Long Island Murder Mystery

When authorities discovered the remains of four prostitutes covered in burlap sacks on Long Island, little did they know that they’d come across one of the most baffling crimes in recent memory.

When authorities discovered the remains of four prostitutes covered in burlap sacks on an isolated stretch of Long Island, little did they know that they’d stumbled across one of the most baffling crimes in recent memory. Inside the hunt for the Long Island Serial Killer.




It was 5 a.m. on May 1, 2010, and Gus Coletti was up shaving when he heard a woman’s voice at the front door of his tidy two-story home in Oak Beach, New York. Less than 40 miles from New York City, Oak Beach is a sleepy gated community of 72 homes, isolated at the far eastern end of Ocean Parkway on Long Island’s South Shore. There was seldom any trouble in the area, and certainly not at this hour, so it was a surprise when 75-year-old Coletti opened the door to find Shannan Gilbert. Petite in stature, with streaked blonde hair, wide, wild eyes, and wearing a tank top, jeans, and a leather jacket, the 23-year-old was obviously disoriented and desperate for some kind of sanctuary. “She seemed like she was drugged out,” Coletti tells Maxim. “She could hardly stand.”


It was clear to Coletti that this situation was better suited for the authorities, so after letting Shannan inside, he called 911 and gave the police directions to his house. As it happened, Shannan had already called 911 earlier that morning, staying on the phone for 23 minutes, insisting that someone was trying to kill her. She didn’t say who.


“The police are on their way,” Coletti assured her. “They’re going to help you.” To Coletti’s surprise, Shannan immediately broke for the door and slipped into the early morning gloom. Standing on his deck, Coletti watched Shannan frantically dart up the street, then return and duck under the boat sitting outside his home. As he surveyed the strange scene, Coletti noticed a black SUV lurching slowly down the road, intermittently flashing its lights, stopping and starting again. He took the plate number and went down to address the driver, an Asian man in his 40s.

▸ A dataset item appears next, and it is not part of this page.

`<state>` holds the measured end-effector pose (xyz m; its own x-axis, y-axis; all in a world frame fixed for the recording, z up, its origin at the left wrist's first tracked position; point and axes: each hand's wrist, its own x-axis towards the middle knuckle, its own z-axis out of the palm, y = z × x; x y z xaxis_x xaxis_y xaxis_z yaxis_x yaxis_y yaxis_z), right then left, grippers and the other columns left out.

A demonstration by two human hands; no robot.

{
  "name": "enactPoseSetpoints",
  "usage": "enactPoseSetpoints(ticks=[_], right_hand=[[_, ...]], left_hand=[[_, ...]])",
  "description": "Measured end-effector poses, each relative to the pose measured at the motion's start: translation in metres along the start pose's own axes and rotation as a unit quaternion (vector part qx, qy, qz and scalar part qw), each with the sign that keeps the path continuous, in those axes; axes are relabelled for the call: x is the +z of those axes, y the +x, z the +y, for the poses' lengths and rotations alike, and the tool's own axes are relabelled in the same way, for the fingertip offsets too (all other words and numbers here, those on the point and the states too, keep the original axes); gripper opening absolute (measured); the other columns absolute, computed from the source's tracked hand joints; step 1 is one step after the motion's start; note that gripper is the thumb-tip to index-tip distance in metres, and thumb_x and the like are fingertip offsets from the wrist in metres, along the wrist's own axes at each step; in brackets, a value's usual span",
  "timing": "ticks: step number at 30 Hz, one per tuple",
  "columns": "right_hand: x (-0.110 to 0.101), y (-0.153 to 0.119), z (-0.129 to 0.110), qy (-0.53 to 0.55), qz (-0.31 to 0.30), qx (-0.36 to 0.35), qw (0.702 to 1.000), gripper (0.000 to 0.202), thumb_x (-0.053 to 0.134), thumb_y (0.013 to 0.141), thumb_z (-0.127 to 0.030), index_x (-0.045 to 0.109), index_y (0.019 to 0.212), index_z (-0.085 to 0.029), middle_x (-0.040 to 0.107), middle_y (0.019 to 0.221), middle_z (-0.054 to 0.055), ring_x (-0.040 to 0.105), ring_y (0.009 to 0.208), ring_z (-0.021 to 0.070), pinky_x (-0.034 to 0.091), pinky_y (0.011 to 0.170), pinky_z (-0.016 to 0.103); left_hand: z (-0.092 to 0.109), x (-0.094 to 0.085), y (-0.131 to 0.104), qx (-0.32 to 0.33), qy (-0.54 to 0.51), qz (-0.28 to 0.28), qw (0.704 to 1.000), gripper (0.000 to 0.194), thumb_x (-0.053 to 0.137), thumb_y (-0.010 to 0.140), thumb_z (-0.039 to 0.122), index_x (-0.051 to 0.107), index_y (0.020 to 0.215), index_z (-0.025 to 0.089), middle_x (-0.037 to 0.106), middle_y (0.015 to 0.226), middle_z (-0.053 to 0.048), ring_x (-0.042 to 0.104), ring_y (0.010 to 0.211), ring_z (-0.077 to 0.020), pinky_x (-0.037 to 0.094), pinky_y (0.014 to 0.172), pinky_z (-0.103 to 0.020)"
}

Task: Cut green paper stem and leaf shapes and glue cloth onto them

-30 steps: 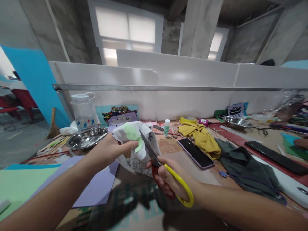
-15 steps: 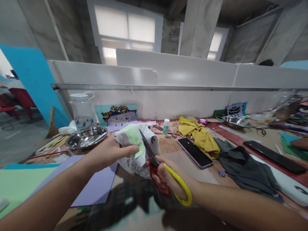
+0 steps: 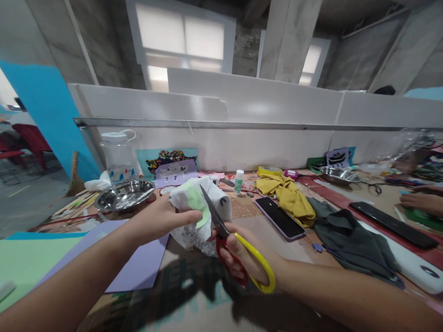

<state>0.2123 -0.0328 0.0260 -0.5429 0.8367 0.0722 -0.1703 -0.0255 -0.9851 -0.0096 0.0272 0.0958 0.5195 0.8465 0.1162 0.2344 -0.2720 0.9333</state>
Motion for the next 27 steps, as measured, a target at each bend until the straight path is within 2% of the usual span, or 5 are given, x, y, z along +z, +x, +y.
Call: enactPoseSetpoints(ticks=[8, 12, 15, 18, 27], right_hand=[[-0.001, 0.001, 0.003, 0.009, 0.018, 0.01, 1.0, 0.074, 0.066, 0.071, -0.081, 0.051, 0.107, -0.019, 0.041, 0.057, -0.012, 0.029, 0.035, 0.002, 0.027, 0.033, 0.015], [0.0, 0.002, 0.003, 0.012, 0.02, 0.01, 1.0, 0.068, 0.066, 0.074, -0.079, 0.051, 0.105, -0.019, 0.039, 0.056, -0.012, 0.027, 0.035, 0.0017, 0.026, 0.032, 0.014], [0.002, 0.002, 0.003, 0.013, 0.017, 0.021, 1.0, 0.067, 0.067, 0.075, -0.077, 0.05, 0.104, -0.019, 0.038, 0.055, -0.013, 0.026, 0.035, 0.0016, 0.025, 0.032, 0.014], [0.002, 0.002, 0.005, 0.012, 0.017, 0.012, 1.0, 0.07, 0.066, 0.074, -0.08, 0.05, 0.105, -0.019, 0.039, 0.056, -0.013, 0.026, 0.035, 0.0012, 0.026, 0.033, 0.014], [-0.001, 0.001, 0.011, -0.026, 0.017, 0.001, 1.0, 0.065, 0.055, 0.078, -0.083, 0.043, 0.093, -0.021, 0.041, 0.062, -0.009, 0.032, 0.043, 0.0032, 0.032, 0.037, 0.015]], left_hand=[[-0.005, -0.003, -0.001, 0.003, -0.001, 0.003, 1.0, 0.029, 0.079, 0.077, 0.047, 0.073, 0.088, 0.02, 0.078, 0.09, -0.006, 0.072, 0.087, -0.0259, 0.058, 0.08, -0.036], [-0.006, -0.001, 0.006, -0.043, -0.141, 0.073, 0.986, 0.049, 0.075, 0.074, 0.062, 0.071, 0.093, 0.017, 0.077, 0.087, -0.009, 0.072, 0.077, -0.0264, 0.059, 0.069, -0.036], [-0.007, 0.0, 0.009, -0.057, -0.186, 0.125, 0.973, 0.051, 0.081, 0.072, 0.055, 0.07, 0.102, 0.015, 0.078, 0.091, -0.009, 0.073, 0.08, -0.0259, 0.058, 0.068, -0.033], [-0.007, 0.0, 0.008, -0.033, -0.149, 0.132, 0.979, 0.051, 0.086, 0.069, 0.046, 0.069, 0.105, 0.015, 0.077, 0.09, -0.007, 0.072, 0.08, -0.0246, 0.057, 0.07, -0.031], [-0.005, -0.001, 0.0, 0.0, 0.036, 0.122, 0.992, 0.056, 0.08, 0.072, 0.054, 0.069, 0.11, 0.015, 0.076, 0.104, -0.011, 0.07, 0.096, -0.031, 0.057, 0.077, -0.036]])
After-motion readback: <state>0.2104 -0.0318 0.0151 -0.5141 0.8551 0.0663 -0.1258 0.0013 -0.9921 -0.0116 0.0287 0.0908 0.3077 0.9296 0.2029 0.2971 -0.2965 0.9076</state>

“I’m looking for a young lady,” said the driver. “We were having a party and she got up and left, so I’m trying to bring her back.”


“You’re not going anywhere, pal,” said Coletti. “I’ve already called the police, and they’re on their way here.”

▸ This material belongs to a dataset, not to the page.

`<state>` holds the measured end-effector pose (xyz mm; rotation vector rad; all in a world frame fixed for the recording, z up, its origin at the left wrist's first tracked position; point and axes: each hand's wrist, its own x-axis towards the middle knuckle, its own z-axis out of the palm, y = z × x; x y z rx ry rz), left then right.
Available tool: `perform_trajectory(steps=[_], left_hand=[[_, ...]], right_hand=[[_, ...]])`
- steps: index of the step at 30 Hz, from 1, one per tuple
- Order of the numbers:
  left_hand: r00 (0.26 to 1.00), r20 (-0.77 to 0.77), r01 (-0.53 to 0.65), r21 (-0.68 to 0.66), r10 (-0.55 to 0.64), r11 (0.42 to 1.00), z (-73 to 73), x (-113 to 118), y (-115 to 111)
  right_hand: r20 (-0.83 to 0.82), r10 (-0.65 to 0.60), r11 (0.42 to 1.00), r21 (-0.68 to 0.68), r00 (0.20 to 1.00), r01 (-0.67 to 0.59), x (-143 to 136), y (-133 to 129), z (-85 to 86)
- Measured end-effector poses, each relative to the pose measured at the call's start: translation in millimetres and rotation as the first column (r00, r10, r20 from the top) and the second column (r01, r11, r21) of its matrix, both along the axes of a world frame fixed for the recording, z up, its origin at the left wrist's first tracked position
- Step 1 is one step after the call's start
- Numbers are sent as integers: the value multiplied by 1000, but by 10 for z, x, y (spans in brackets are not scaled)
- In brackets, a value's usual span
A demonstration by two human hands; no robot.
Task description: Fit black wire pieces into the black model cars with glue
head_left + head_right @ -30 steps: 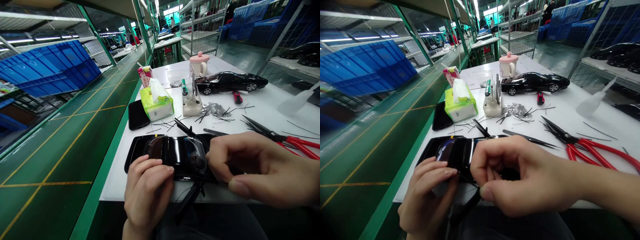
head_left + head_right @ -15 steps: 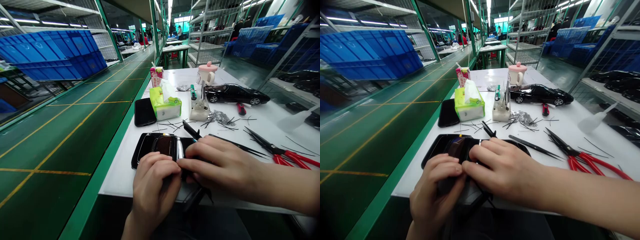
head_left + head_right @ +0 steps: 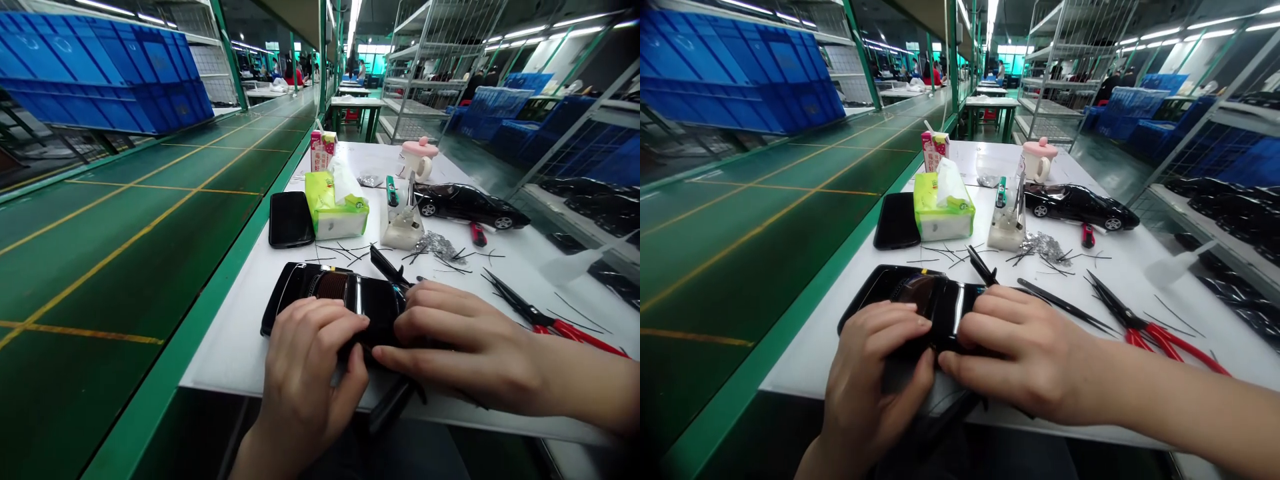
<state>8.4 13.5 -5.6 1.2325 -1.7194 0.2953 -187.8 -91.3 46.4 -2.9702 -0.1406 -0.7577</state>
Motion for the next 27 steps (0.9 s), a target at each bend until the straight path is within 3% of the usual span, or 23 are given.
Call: perform_trajectory(steps=[8,14,20,27], left_hand=[[998,-9,65,41,-65,997,30,7,26],[998,58,4,45,-6,999,24,-9,4],[998,56,-3,40,1,999,14,-18,-12],[998,59,-10,47,8,999,24,-27,-6]], right_hand=[[-79,-1,1000,-1,997,0,-11,-28,76],[-249,-17,1000,-4,968,17,-25,-33,153],[-375,-46,995,-95,926,11,-9,24,266],[-512,-134,979,-203,848,32,61,58,281]])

“You really shouldn’t have called the police,” the driver answered. “She’s going to be in big trouble.


Despite his age, the 6’1″ Coletti still cuts an imposing figure: gruff, plainspoken, and not easily intimidated. “So will you if you don’t stay right here,” he replied. Just then Shannan bolted out from under the boat and ran toward the water. The SUV took off after her. And that was the last time anyone saw Shannan Gilbert alive.

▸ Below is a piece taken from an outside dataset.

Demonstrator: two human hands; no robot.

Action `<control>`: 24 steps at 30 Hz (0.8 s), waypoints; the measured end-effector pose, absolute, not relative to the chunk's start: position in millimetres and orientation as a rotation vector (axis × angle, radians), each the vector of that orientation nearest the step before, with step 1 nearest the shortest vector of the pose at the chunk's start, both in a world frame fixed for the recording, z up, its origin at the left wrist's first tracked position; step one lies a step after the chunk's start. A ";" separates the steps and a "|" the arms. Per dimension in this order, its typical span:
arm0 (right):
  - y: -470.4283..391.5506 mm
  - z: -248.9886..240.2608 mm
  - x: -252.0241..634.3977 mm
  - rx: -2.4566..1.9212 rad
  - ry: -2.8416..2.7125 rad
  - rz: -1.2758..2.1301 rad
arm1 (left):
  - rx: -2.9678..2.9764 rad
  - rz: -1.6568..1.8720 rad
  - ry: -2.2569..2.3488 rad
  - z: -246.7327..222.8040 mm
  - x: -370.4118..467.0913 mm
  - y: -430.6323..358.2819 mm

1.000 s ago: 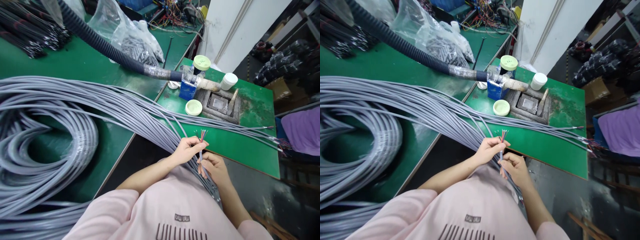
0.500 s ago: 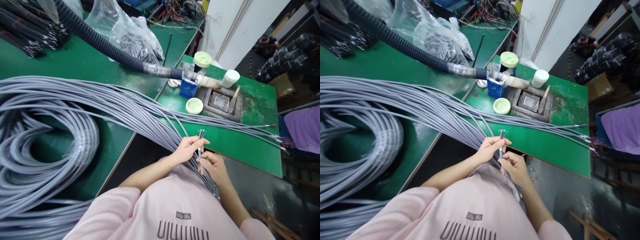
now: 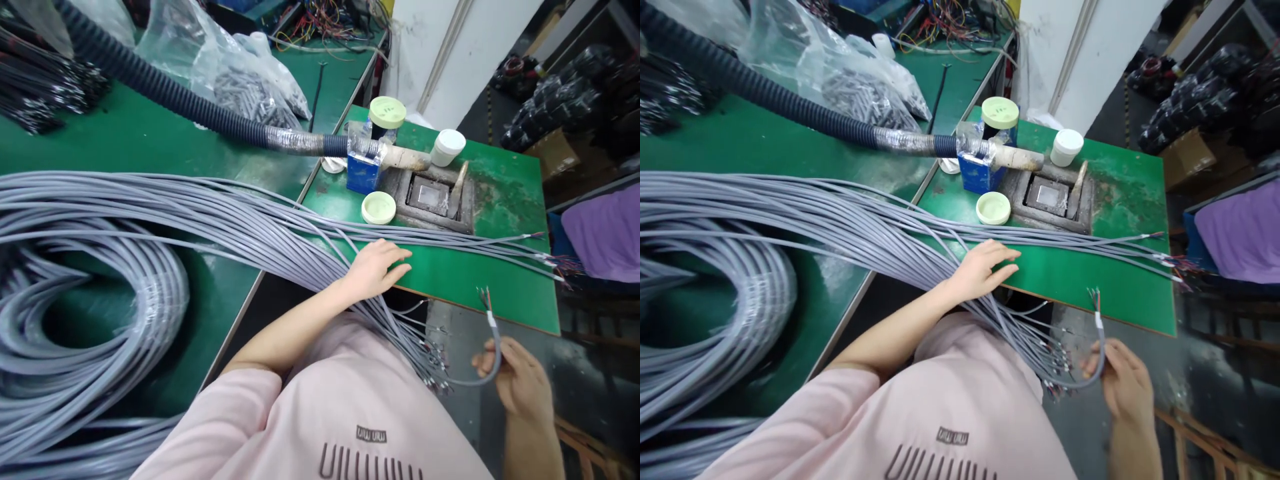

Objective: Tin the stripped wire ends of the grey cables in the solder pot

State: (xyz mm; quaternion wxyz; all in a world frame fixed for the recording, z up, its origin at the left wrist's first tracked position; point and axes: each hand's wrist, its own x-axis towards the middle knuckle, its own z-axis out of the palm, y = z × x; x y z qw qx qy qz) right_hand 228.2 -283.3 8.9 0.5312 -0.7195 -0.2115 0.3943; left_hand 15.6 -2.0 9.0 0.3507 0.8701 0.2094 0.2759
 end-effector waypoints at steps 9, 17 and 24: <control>-300.2 -22.0 212.2 -2.259 -0.965 1.124 | 2.785 0.464 0.825 1.5 55.4 19.2; -186.7 -0.9 159.7 -1.511 -0.847 1.169 | 2.555 0.776 0.672 20.2 40.3 1.5; -142.7 44.5 215.8 -1.113 -0.448 0.610 | 2.398 0.651 0.386 31.9 -8.8 -21.0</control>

Serial-killer stories are always at once disturbing and compelling, kicking up media firestorms and conspiracy theories alike. But even given all that, the case of Shannan Gilbert stands out as one of the strangest. It would be four months before the police returned to Oak Beach to question Coletti about Shannan’s disappearance, and 19 months before her remains were ultimately found. In the interim, authorities discovered the remains of 10 other bodies all along the same desolate stretch of Long Island coastline.


The first major discovery took place on December 11, 2010. It was a cold, windy day, and Officer John Mallia was out on a training exercise with his cadaver dog, Blue, searching for Shannan in a strip of brush just off Ocean Parkway at Gilgo Beach, six miles west of Oak Beach. Both beaches are located on a string of barrier islands, separating the mass of Long Island from the Atlantic Ocean. To the north, across South Oyster Bay, are the “Lawn Guyland” suburbs of Massapequa and Amityville. Farther east are the Waspy enclaves of the Hamptons. But the stretch along Ocean Parkway is mostly state park: poison-ivy-choked scrub brush, marshland, and beaches, with the occasional cluster of homes hugging the shoreline. During the winter it’s practically deserted.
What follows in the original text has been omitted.